### PROBLEM DESCRIPTION
For this listing, the lines between the one holding "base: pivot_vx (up" and the one holding "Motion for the", inclusive, must be set down exactly.

### DATA SECTION
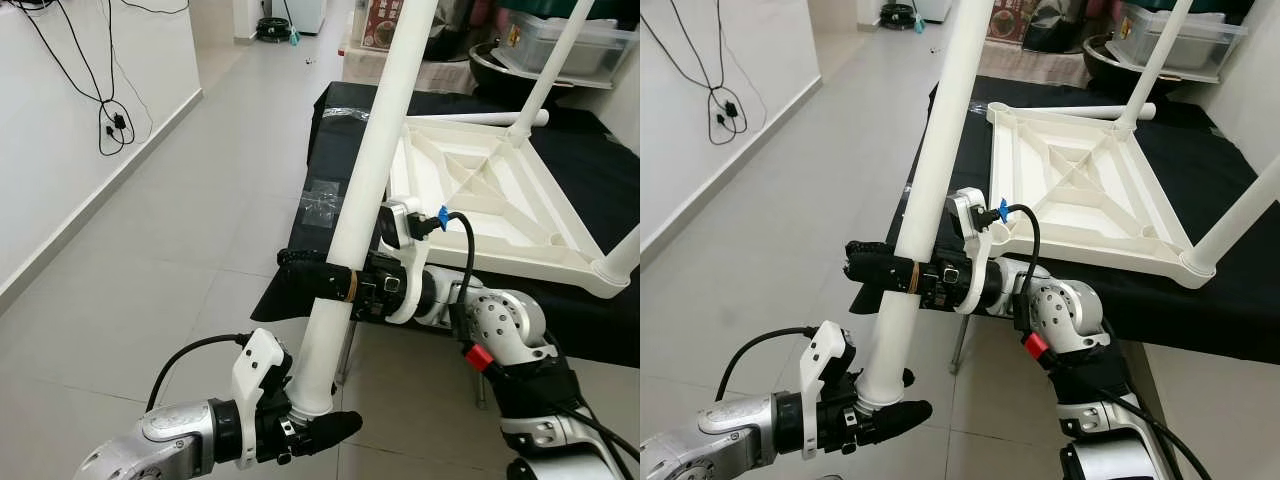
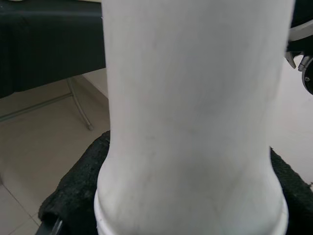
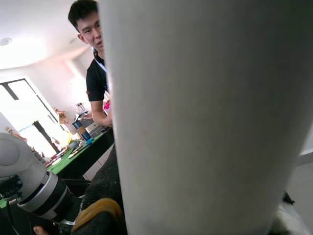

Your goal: Building children table

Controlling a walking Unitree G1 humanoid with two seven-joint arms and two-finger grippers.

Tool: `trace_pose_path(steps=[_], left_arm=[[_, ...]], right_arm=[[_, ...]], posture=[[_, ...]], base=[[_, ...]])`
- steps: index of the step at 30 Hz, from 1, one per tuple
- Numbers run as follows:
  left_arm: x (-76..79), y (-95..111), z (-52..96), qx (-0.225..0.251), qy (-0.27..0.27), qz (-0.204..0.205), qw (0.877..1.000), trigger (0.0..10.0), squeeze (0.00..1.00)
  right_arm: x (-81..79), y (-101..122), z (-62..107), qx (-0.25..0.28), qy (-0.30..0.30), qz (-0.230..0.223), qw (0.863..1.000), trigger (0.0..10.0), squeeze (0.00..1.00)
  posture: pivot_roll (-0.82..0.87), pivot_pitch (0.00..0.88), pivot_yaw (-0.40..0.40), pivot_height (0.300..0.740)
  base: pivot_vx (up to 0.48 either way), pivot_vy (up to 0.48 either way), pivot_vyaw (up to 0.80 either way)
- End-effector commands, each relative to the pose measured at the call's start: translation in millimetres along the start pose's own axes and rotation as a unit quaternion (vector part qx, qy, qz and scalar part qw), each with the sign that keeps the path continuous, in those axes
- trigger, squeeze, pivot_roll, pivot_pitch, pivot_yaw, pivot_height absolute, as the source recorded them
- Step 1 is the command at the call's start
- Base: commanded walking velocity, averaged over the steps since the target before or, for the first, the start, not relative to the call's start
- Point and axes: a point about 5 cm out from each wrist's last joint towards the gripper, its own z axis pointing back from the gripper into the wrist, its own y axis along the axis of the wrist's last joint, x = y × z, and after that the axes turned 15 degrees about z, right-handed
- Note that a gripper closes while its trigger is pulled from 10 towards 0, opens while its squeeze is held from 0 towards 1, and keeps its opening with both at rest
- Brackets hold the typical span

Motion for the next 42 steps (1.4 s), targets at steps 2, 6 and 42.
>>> trace_pose_path(steps=[2,6,42], left_arm=[[-7.7,-8,0.1,-0.018,0.024,0.028,0.999,10.0,0.00],[-7.2,-10,2.5,-0.023,0.024,0.016,0.999,10.0,0.73],[-38.1,28,21.1,0.212,0.378,-0.110,0.895,10.0,0.00]], right_arm=[[-7.3,7,-5.3,0.011,0.035,0.017,0.999,0.0,0.00],[-7.2,8,-4.1,0.011,0.035,0.020,0.999,0.0,0.00],[57.8,61,58.6,0.050,-0.604,0.297,0.738,10.0,0.00]], posture=[[0.11,0.060,-0.078,0.740],[0.11,0.056,-0.078,0.740],[0.12,0.044,-0.097,0.740]], base=[[0.000,0.000,0.00],[0.000,0.000,0.00],[0.000,0.000,0.00]])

### RESULT OF THIS EXERCISE
  base: pivot_vx (up to 0.48 either way), pivot_vy (up to 0.48 either way), pivot_vyaw (up to 0.80 either way)
- End-effector commands, each relative to the pose measured at the call's start: translation in millimetres along the start pose's own axes and rotation as a unit quaternion (vector part qx, qy, qz and scalar part qw), each with the sign that keeps the path continuous, in those axes
- trigger, squeeze, pivot_roll, pivot_pitch, pivot_yaw, pivot_height absolute, as the source recorded them
- Step 1 is the command at the call's start
- Base: commanded walking velocity, averaged over the steps since the target before or, for the first, the start, not relative to the call's start
- Point and axes: a point about 5 cm out from each wrist's last joint towards the gripper, its own z axis pointing back from the gripper into the wrist, its own y axis along the axis of the wrist's last joint, x = y × z, and after that the axes turned 15 degrees about z, right-handed
- Note that a gripper closes while its trigger is pulled from 10 towards 0, opens while its squeeze is held from 0 towards 1, and keeps its opening with both at rest
- Brackets hold the typical span

Motion for the next 42 steps (1.4 s), targets at steps 2, 6 and 42.

No further output is needed.